Según mi recomendación, acudió a una terapeuta para trabajar sus temores y pensamientos automáticos. También se le sugirió practicar meditación o mindfulness y ejercicios de respiración, aunque no logró mantenerlos con mucha constancia. Más adelante recibió brevemente trazodona para dormir. Estas intervenciones respondieron a sus necesidades particulares y no representan un esquema general de tratamiento.
El proceso fue largo y tuvo avances y retrocesos. A los tres meses ya tomaba una dosis menor, dormía mejor y recuperaba confianza en su cuerpo. La reducción no debe convertirse en una prueba de voluntad, sino en un camino compartido. En ese trayecto, el acompañamiento clínico y la validación del malestar son tan importantes como el descenso de la dosis.
Disminuir una benzodiazepina no siempre es necesario ni beneficioso en todas las situaciones. Cuando los riesgos del uso continuado superan sus beneficios y la reducción está bien indicada, un proceso gradual y personalizado puede favorecer mayor autonomía, claridad y confianza, sin desconocer los beneficios que el medicamento pudo haber ofrecido previamente.
Referencias
American Society of Addiction Medicine y sociedades colaboradoras. (2025). Joint Clinical Practice Guideline on Benzodiazepine Tapering: Considerations When Risks Outweigh Benefits.
Baandrup, L., Ebdrup, B. H., Rasmussen, J. Ø., Lindschou, J., Gluud, C., & Glenthøj, B. Y. (2018). Pharmacological interventions for benzodiazepine discontinuation in chronic benzodiazepine users. Cochrane Database of Systematic Reviews, 3, CD011481.

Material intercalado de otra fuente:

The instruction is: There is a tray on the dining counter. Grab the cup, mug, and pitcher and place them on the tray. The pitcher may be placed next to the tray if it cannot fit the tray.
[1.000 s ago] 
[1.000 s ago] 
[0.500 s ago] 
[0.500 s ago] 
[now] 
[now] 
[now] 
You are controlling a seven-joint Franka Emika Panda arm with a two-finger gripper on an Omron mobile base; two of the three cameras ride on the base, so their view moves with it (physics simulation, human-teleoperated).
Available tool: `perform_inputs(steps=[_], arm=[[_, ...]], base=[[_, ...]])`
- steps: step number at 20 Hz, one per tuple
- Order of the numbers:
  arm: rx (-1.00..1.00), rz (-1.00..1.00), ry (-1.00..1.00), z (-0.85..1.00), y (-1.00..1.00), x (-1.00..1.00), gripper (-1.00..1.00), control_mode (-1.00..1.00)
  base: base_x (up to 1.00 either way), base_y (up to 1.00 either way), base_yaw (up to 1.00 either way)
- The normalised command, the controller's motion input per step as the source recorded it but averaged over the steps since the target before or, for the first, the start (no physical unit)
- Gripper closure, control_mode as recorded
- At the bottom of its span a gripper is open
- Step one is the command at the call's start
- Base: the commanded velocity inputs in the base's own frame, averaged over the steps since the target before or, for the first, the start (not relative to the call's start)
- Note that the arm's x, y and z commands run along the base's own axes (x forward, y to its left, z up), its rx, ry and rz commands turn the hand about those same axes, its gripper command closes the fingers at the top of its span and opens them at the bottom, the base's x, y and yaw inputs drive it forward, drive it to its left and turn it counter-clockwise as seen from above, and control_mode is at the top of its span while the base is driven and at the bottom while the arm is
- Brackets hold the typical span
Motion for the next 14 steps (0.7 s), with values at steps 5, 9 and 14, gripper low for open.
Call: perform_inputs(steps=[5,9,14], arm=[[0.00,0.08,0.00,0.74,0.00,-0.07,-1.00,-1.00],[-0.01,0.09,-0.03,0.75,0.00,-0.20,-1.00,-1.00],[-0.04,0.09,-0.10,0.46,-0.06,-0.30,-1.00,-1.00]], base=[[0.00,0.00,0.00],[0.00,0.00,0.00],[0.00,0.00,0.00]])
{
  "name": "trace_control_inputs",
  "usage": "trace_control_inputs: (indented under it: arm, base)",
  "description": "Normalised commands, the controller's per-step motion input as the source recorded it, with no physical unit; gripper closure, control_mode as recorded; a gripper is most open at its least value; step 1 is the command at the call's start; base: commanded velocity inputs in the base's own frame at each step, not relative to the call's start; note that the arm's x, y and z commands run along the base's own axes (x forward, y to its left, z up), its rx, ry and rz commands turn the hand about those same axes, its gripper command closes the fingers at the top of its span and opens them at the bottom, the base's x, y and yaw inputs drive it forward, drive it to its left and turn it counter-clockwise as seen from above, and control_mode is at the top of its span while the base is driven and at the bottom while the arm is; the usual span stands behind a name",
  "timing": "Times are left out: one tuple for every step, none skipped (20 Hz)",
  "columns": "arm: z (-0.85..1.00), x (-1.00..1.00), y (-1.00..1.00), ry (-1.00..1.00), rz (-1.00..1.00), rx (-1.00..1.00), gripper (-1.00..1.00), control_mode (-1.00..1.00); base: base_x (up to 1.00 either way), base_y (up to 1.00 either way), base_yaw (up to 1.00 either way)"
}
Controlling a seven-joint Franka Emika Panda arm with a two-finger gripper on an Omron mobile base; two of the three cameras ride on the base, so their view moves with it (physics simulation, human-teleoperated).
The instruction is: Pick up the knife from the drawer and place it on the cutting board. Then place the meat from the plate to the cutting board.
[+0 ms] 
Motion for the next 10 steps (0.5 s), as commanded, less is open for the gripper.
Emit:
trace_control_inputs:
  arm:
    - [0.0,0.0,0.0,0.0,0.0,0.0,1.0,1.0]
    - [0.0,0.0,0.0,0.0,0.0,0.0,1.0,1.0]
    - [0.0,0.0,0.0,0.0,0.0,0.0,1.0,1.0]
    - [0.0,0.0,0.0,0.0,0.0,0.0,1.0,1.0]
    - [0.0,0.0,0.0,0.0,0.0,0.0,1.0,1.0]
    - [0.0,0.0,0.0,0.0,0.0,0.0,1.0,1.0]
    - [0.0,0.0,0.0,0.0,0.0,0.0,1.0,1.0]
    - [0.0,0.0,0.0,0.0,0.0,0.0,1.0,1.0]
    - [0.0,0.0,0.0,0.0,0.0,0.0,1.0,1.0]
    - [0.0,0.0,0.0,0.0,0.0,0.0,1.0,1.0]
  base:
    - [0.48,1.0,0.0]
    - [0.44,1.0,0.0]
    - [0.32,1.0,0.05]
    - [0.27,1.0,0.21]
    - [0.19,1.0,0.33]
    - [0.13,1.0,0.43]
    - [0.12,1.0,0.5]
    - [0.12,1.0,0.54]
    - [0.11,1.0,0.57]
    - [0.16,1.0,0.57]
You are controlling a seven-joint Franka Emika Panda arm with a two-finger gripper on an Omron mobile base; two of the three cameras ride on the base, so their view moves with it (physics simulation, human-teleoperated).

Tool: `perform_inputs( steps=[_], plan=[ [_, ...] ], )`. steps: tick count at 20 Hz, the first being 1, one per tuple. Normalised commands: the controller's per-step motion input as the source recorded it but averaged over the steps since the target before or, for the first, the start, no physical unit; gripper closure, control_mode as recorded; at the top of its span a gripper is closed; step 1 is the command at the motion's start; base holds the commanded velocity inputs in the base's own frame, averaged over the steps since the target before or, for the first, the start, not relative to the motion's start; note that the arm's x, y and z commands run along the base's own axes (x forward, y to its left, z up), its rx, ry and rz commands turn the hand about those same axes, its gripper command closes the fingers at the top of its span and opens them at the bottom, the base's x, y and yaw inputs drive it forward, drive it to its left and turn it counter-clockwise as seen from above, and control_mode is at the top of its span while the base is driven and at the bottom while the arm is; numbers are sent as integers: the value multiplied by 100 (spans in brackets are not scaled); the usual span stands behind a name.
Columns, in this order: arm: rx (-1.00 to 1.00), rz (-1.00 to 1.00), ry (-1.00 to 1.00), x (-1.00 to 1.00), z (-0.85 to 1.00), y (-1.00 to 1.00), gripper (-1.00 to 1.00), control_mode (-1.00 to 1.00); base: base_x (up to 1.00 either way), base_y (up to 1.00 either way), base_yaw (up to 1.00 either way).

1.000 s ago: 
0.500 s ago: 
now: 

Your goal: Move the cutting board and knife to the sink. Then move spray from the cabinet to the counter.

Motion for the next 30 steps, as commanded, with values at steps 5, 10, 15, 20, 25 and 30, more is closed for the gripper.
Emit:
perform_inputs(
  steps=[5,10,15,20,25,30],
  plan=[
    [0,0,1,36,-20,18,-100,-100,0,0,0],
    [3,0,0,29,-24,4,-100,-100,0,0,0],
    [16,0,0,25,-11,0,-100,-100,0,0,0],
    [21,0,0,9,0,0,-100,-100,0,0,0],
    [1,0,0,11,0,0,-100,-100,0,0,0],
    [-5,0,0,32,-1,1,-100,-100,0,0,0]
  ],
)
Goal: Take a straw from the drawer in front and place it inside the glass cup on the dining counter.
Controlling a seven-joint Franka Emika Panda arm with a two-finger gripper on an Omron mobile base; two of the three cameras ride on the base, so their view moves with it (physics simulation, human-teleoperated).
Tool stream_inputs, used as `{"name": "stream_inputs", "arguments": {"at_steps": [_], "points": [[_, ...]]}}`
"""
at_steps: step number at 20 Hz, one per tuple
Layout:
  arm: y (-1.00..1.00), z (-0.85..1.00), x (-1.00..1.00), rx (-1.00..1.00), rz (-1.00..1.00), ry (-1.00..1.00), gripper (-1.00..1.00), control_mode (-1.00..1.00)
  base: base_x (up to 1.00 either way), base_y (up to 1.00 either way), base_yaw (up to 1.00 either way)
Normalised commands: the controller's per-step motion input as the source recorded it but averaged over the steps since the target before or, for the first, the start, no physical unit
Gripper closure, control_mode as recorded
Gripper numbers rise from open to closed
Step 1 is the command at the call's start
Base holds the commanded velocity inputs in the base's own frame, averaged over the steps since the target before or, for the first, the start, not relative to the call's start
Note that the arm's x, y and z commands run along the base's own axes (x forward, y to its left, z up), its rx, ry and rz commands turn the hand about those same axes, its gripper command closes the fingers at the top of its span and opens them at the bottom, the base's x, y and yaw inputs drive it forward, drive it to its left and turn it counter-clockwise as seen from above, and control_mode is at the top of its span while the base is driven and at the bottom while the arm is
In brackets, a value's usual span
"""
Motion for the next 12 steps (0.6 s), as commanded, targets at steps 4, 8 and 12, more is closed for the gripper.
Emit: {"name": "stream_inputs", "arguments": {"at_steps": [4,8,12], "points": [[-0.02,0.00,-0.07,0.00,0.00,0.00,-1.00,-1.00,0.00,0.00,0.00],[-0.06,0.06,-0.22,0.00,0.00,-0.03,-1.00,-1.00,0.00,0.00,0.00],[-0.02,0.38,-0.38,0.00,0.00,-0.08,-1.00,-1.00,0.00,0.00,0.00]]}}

Ritvo, A. D., et al. (2023). Long-term consequences of benzodiazepine-induced neurological dysfunction: A survey. PLOS ONE, 18(6), e0285584.
Ashton, H. (2002). Benzodiazepines: How they work and how to withdraw (The Ashton Manual). Newcastle University.
U.S. Food and Drug Administration. (2020). FDA requires boxed warning updated to improve safe use of benzodiazepine drug class. U.S. Department of Health and Human Services.